*TO DO:* For this exercise, copy exactly only the lines from the one containing "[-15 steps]" to the final line of the material below, without the pictures.
╔══
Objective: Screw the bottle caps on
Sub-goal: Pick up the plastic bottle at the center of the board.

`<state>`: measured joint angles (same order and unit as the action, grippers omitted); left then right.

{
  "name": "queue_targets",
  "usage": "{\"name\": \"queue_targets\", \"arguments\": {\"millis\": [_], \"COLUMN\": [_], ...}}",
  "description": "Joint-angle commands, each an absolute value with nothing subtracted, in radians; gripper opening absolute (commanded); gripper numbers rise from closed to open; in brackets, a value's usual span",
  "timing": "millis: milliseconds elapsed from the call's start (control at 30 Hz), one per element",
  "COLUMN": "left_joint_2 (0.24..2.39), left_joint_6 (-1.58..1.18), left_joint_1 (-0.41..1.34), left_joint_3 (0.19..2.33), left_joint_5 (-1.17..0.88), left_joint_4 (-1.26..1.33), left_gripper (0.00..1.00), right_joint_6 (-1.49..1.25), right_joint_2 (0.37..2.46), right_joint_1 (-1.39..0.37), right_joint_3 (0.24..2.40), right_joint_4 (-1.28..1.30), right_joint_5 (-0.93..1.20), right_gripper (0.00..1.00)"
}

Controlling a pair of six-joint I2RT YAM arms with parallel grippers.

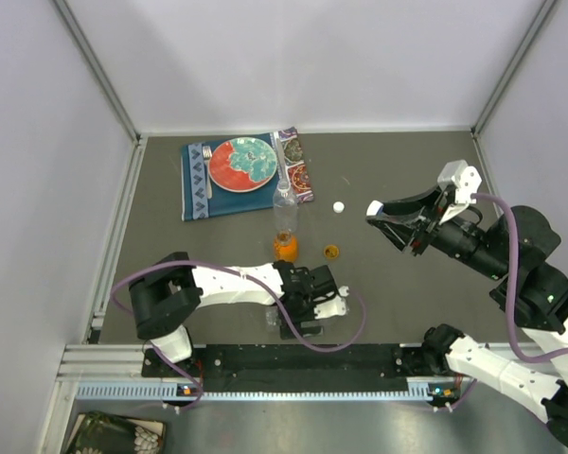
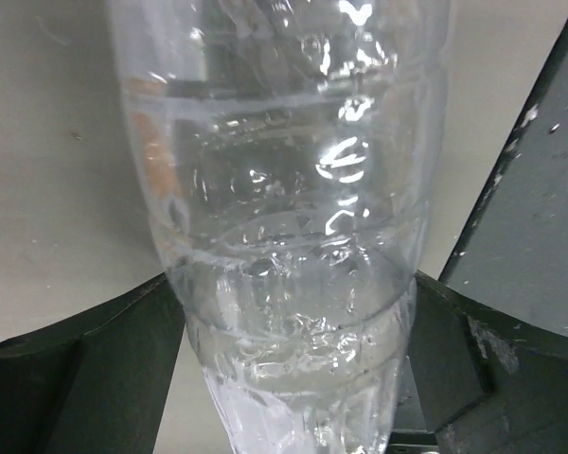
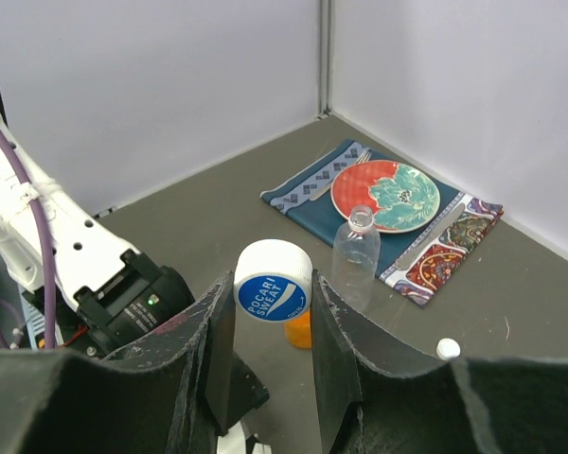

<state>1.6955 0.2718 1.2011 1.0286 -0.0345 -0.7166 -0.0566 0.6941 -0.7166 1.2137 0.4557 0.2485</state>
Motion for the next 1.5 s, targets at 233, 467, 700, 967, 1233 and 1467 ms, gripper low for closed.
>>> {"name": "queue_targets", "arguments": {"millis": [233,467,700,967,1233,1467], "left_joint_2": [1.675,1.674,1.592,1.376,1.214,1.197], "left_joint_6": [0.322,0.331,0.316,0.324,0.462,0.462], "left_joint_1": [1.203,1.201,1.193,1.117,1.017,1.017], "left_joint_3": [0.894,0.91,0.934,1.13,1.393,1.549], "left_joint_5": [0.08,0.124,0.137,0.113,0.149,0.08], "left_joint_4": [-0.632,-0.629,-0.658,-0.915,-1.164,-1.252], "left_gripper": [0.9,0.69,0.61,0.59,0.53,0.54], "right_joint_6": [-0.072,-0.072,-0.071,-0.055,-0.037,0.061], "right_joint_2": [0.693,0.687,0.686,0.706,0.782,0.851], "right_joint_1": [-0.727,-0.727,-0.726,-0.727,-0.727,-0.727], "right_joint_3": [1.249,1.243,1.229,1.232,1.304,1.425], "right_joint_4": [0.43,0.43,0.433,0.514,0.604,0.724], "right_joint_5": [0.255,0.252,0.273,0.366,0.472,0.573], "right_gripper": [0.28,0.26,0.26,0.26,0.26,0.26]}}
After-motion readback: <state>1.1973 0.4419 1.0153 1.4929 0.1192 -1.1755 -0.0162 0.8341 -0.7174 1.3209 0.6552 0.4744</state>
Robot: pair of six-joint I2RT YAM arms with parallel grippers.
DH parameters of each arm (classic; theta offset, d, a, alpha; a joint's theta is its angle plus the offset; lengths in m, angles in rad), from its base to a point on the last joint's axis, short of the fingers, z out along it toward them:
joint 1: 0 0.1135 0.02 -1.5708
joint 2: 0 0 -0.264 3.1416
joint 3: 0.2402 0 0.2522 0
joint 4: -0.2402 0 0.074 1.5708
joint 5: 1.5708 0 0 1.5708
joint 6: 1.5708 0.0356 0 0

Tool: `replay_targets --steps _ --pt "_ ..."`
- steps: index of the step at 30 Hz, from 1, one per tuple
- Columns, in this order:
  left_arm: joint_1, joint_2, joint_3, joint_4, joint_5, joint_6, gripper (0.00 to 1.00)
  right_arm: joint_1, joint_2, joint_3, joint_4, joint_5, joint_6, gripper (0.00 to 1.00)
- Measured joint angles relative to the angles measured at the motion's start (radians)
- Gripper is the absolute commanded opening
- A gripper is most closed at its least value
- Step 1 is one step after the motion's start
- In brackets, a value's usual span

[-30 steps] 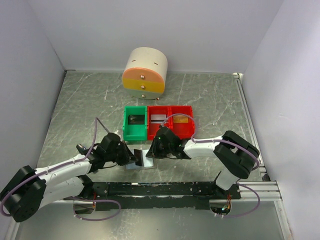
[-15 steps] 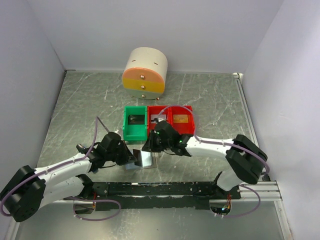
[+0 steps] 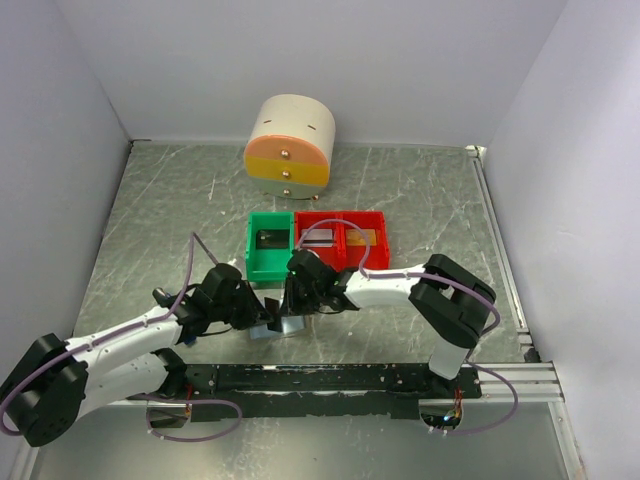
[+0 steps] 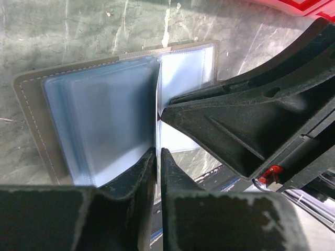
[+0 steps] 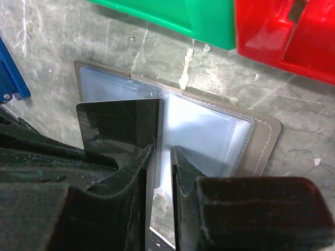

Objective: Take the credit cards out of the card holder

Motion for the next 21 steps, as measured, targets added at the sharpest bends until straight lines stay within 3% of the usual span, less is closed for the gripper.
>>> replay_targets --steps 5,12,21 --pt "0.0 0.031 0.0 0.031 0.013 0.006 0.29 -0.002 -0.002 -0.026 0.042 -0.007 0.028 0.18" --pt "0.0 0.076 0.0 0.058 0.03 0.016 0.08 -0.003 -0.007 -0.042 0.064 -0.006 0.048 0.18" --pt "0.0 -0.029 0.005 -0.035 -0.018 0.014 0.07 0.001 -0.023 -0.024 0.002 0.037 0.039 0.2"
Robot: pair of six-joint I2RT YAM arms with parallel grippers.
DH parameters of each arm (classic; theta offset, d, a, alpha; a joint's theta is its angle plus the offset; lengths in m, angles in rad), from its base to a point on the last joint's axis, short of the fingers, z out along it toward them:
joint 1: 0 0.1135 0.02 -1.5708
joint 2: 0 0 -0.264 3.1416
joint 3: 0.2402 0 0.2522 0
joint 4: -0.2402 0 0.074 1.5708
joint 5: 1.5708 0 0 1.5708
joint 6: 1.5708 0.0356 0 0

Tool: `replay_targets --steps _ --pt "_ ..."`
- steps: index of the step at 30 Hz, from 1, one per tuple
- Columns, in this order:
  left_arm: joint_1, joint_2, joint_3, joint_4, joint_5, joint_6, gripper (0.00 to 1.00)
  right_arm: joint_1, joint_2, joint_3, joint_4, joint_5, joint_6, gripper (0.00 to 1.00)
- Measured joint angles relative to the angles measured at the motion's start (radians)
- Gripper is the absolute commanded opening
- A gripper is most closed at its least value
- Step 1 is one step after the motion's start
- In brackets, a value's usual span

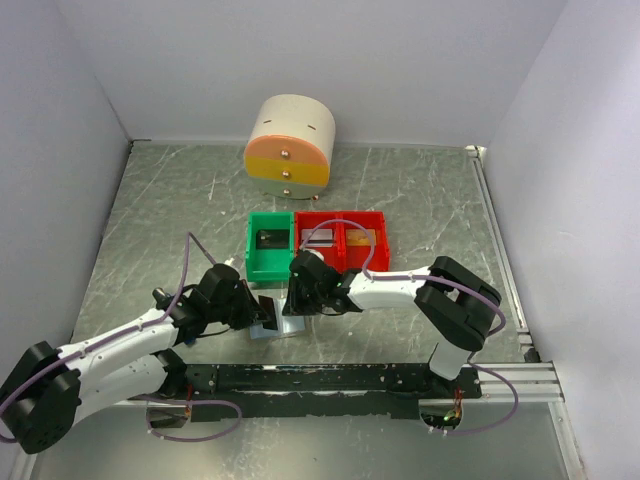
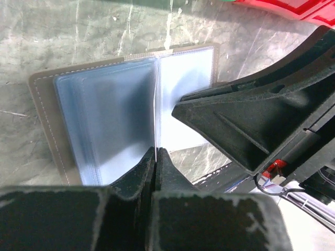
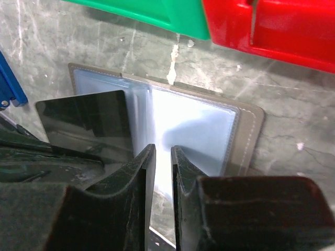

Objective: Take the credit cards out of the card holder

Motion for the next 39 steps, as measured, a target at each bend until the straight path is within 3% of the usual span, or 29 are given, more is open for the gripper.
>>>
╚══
*TASK RESULT:*
[-15 steps] 
[+0 steps] 
[+0 steps] 
[+0 steps] 

Objective: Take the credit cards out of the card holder

Motion for the next 21 steps, as measured, targets added at the sharpest bends until straight lines stay within 3% of the usual span, less is closed for the gripper.
>>> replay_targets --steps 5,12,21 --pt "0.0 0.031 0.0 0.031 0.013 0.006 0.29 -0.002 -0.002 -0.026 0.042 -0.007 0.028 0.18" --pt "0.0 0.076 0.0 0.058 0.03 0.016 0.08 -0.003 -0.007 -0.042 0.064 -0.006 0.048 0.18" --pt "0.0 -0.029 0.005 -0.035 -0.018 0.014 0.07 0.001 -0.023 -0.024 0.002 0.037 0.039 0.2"
Robot: pair of six-joint I2RT YAM arms with parallel grippers.
DH parameters of each arm (classic; theta offset, d, a, alpha; a joint's theta is its angle plus the offset; lengths in m, angles in rad), from its base to a point on the last joint's axis, short of the fingers, z out along it toward them:
joint 1: 0 0.1135 0.02 -1.5708
joint 2: 0 0 -0.264 3.1416
joint 3: 0.2402 0 0.2522 0
joint 4: -0.2402 0 0.074 1.5708
joint 5: 1.5708 0 0 1.5708
joint 6: 1.5708 0.0356 0 0

Tool: `replay_targets --steps _ --pt "_ ..."`
- steps: index of the step at 30 Hz, from 1, one per tuple
- Columns, in this order:
  left_arm: joint_1, joint_2, joint_3, joint_4, joint_5, joint_6, gripper (0.00 to 1.00)
  right_arm: joint_1, joint_2, joint_3, joint_4, joint_5, joint_6, gripper (0.00 to 1.00)
- Measured joint angles relative to the angles measured at the motion's start (radians)
- Gripper is the absolute commanded opening
- A gripper is most closed at its least value
- Step 1 is one step after the motion's start
- In brackets, a value's usual span


Objective: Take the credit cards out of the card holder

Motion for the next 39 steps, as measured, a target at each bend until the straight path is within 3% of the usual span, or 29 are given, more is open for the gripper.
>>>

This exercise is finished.